───── EXERCISE DATA ─────
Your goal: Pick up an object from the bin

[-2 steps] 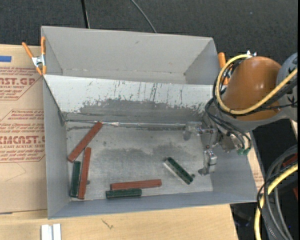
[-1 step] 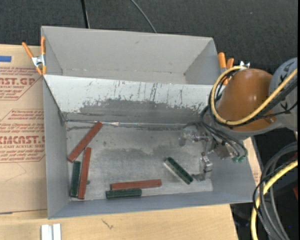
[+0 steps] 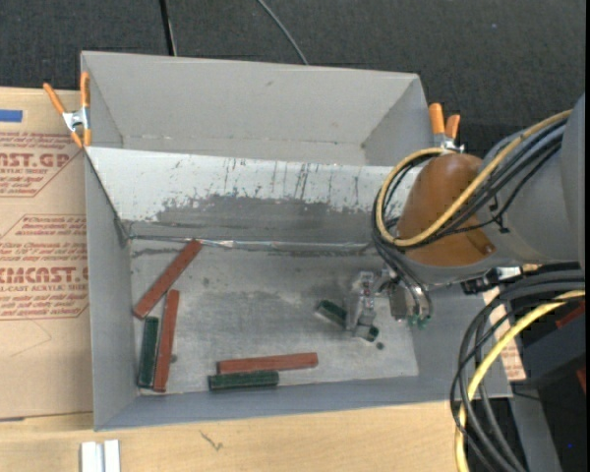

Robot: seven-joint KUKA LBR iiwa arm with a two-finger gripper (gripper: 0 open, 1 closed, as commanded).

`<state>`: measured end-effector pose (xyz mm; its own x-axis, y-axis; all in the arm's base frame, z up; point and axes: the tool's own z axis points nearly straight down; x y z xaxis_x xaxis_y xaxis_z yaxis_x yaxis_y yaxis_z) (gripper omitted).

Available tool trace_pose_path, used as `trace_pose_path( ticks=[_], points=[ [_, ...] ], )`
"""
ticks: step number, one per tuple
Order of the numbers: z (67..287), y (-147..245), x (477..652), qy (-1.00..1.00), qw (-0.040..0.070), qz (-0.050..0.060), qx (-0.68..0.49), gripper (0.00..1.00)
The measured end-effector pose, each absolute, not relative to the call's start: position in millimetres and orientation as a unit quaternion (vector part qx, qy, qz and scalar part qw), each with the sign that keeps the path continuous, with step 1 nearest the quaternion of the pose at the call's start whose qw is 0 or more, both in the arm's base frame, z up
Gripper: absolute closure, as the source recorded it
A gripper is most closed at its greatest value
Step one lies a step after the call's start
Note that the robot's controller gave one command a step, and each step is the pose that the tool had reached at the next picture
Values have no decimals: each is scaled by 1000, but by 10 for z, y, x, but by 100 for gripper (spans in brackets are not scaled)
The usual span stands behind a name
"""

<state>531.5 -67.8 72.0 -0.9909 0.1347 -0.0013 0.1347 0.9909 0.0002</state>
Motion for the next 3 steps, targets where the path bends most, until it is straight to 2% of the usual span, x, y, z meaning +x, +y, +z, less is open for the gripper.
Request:
trace_pose_path(
  ticks=[1, 2, 3],
  points=[
    [698, -673, 5306, 998, 1, 0, 67, 0],
    [699, -676, 5305, 998, 0, 0, 67, 100],
    [699, -676, 5305, 998, 0, 0, 67, 100]
  ],
)
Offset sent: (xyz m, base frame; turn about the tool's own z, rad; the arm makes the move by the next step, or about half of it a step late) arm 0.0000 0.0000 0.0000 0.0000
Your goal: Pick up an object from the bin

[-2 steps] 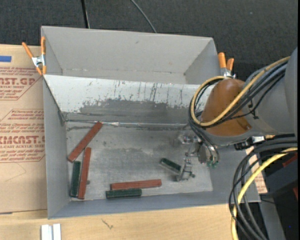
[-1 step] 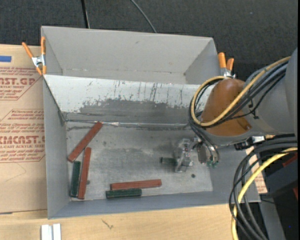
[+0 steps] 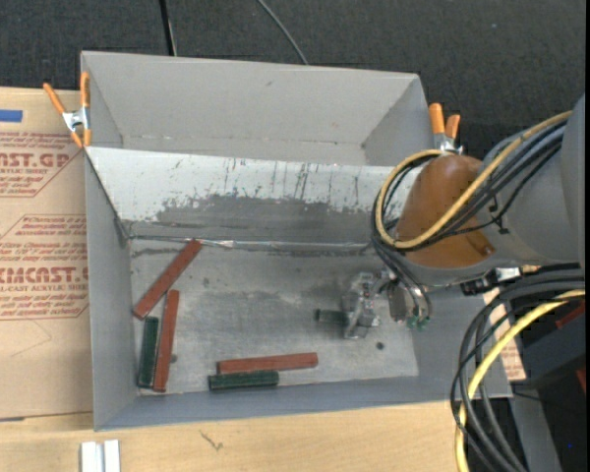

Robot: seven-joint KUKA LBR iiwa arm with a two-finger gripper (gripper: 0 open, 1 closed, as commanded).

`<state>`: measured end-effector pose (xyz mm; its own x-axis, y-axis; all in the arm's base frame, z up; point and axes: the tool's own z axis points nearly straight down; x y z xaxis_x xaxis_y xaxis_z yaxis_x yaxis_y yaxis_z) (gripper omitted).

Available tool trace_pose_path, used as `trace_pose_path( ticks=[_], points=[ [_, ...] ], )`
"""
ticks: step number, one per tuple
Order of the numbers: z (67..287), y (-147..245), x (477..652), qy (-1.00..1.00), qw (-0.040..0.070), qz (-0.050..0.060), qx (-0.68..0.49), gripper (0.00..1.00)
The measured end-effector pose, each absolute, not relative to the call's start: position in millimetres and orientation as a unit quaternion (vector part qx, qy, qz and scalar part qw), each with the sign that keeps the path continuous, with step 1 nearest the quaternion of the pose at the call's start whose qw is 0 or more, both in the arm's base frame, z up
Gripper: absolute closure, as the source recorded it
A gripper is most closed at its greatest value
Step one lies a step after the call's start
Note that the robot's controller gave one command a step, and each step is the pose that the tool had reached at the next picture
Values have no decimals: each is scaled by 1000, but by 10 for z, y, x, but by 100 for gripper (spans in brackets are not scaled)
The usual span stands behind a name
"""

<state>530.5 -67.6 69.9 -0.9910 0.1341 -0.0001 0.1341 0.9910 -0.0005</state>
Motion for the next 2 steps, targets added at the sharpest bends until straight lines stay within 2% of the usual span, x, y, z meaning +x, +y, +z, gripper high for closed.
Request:
trace_pose_path(
  ticks=[1, 2],
  points=[
    [1908, -650, 5618, 999, 1, 0, 46, 100],
    [1907, -647, 5618, 999, 1, 0, 46, 100]
  ],
)
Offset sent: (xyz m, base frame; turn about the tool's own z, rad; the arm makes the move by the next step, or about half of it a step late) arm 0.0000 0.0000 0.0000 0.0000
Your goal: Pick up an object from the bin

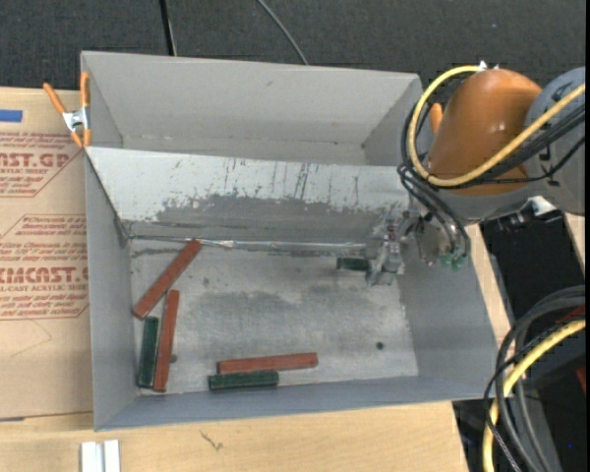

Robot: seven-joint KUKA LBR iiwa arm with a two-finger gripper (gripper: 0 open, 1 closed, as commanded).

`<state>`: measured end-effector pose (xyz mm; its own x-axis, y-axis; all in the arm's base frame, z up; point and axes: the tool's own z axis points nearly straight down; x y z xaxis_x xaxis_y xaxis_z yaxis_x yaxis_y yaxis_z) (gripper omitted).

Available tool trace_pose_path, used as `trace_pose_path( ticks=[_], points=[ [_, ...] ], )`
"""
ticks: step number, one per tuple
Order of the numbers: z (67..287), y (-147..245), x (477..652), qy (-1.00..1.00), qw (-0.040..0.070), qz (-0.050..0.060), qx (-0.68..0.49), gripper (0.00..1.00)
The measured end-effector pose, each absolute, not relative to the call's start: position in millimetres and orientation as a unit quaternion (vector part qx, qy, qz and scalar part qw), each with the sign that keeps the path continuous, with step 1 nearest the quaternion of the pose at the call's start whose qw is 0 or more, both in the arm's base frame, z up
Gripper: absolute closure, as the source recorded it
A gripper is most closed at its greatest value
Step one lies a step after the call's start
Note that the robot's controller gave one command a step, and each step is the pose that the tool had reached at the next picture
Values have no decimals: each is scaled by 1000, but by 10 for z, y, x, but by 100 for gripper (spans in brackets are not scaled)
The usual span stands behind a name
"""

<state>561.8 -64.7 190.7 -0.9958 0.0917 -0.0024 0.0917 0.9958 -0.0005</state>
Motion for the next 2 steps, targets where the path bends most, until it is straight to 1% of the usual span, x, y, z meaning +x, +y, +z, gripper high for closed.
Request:
trace_pose_path(
  ticks=[2],
  points=[
    [1907, -646, 5618, 999, 1, 0, 46, 100]
  ],
)
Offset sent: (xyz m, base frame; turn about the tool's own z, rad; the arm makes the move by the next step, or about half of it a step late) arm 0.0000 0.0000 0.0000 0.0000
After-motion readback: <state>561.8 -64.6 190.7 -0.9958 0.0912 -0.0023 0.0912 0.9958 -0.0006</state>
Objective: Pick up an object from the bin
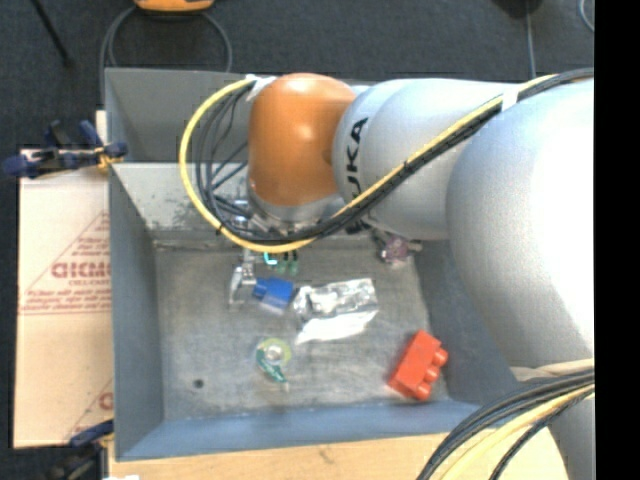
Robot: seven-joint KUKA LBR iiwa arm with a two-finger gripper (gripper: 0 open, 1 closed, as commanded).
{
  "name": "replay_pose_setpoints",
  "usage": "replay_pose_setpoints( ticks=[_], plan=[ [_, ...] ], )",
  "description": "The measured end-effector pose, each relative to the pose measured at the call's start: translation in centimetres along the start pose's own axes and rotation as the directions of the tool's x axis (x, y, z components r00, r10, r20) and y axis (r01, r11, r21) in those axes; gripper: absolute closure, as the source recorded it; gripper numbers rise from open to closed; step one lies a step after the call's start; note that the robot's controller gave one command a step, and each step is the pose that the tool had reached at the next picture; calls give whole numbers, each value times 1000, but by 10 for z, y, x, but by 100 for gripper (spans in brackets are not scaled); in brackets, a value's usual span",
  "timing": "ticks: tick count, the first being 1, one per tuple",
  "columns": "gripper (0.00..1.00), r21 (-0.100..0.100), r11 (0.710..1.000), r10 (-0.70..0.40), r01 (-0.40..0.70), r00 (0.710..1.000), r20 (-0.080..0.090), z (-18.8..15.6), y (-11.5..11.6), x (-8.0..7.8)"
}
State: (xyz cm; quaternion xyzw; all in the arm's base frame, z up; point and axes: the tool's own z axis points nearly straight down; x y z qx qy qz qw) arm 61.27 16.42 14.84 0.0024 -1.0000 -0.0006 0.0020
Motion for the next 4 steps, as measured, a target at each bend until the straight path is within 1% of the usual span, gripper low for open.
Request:
replay_pose_setpoints(
  ticks=[1, 2, 3, 4],
  plan=[
    [0, 1, 992, 123, -123, 992, 4, 45, -53, -13],
    [0, 3, 994, 106, -106, 994, 5, 67, -81, -20],
    [100, -1, 994, 107, -107, 994, 7, 65, -78, -21],
    [100, -3, 992, 123, -123, 992, 17, -53, -85, -35]
  ],
)
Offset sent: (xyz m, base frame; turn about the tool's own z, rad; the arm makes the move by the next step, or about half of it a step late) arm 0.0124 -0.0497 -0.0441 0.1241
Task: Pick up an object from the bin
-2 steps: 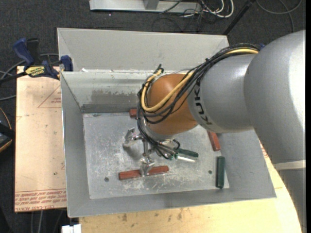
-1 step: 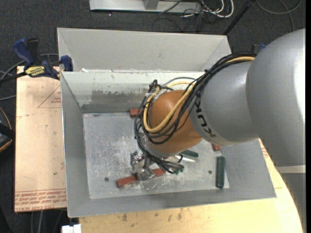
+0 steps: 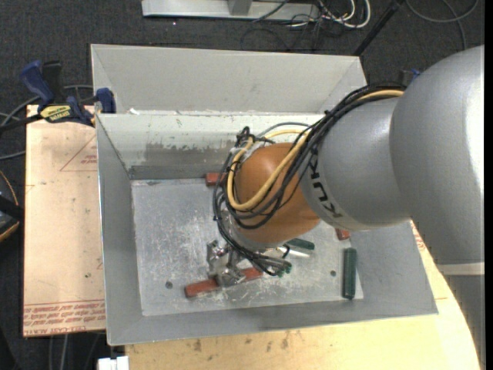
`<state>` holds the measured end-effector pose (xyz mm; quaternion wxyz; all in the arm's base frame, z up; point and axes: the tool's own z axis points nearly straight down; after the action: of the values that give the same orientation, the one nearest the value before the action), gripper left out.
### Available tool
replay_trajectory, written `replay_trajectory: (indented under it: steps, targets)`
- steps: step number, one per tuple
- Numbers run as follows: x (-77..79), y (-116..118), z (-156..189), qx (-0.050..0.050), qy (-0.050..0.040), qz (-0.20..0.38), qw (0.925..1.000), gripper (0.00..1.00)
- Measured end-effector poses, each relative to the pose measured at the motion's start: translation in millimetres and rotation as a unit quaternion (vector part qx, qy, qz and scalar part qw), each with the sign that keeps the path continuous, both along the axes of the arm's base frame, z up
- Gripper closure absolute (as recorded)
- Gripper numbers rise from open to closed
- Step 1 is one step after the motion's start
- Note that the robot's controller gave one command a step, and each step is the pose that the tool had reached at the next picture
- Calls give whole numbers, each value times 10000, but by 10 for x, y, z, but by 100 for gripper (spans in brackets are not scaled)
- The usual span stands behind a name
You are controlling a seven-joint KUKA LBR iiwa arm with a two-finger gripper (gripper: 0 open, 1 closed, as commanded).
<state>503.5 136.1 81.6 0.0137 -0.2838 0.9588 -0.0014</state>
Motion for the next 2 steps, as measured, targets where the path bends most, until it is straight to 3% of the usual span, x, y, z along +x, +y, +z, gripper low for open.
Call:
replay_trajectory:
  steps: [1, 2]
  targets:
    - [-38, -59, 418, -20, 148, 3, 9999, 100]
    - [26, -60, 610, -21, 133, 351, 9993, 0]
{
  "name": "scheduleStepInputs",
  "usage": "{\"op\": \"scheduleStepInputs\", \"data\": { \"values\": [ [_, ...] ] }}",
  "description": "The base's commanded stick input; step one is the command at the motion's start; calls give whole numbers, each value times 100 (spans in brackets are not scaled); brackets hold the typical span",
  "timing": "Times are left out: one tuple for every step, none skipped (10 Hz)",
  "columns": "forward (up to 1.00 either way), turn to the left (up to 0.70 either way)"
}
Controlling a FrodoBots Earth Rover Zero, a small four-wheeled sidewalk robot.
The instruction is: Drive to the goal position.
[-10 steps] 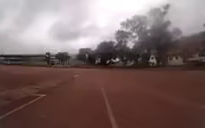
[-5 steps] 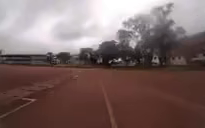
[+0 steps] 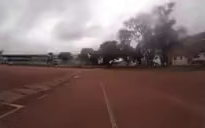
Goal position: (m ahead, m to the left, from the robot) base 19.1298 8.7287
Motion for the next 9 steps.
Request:
{"op": "scheduleStepInputs", "data": {
  "values": [
    [70,0],
    [70,6],
    [70,3],
    [70,9],
    [70,10],
    [70,8],
    [70,6],
    [70,11],
    [70,15]
  ]
}}
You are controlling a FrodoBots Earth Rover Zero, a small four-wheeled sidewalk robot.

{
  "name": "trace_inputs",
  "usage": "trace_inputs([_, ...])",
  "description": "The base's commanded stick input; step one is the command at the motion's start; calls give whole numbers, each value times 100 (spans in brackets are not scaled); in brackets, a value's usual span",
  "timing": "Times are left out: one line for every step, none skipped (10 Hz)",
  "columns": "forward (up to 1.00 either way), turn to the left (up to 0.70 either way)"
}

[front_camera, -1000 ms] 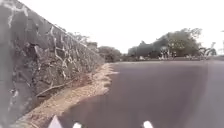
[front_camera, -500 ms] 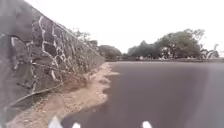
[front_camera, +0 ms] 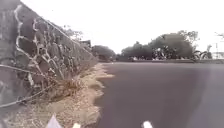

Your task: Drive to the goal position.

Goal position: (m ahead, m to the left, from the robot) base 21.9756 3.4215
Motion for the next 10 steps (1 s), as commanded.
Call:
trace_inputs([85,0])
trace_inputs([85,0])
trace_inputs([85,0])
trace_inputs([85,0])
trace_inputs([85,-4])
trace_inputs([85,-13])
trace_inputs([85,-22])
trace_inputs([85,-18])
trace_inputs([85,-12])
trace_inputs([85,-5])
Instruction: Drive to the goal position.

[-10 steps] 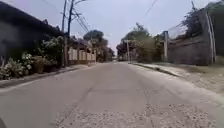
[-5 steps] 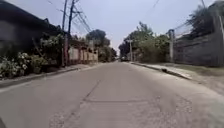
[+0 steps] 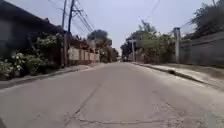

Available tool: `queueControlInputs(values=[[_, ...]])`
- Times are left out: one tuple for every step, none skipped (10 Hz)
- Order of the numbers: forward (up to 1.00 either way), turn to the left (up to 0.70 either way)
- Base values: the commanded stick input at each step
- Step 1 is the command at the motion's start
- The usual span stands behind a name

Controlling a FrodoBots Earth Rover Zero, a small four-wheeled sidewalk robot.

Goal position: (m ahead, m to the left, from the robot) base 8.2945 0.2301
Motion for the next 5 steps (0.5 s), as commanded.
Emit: queueControlInputs(values=[[1.00, 0.01], [1.00, 0.01], [1.00, 0.01], [1.00, 0.01], [1.00, 0.01]])
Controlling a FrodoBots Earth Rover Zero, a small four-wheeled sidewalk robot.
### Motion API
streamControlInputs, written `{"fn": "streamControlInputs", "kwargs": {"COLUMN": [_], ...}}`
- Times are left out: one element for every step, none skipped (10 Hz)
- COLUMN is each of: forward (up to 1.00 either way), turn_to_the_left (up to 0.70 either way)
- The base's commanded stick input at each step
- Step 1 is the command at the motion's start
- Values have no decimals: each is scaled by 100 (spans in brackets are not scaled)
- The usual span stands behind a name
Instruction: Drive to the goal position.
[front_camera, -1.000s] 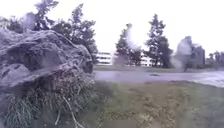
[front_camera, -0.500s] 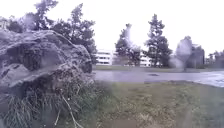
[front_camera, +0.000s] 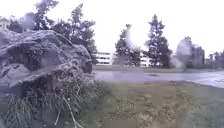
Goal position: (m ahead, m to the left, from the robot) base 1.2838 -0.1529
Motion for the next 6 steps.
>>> {"fn": "streamControlInputs", "kwargs": {"forward": [0,0,0,0,0,0], "turn_to_the_left": [-45,-45,-45,-12,0,-27]}}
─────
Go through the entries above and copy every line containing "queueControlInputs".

Available tool: `queueControlInputs(values=[[_, ...]])`
Emit: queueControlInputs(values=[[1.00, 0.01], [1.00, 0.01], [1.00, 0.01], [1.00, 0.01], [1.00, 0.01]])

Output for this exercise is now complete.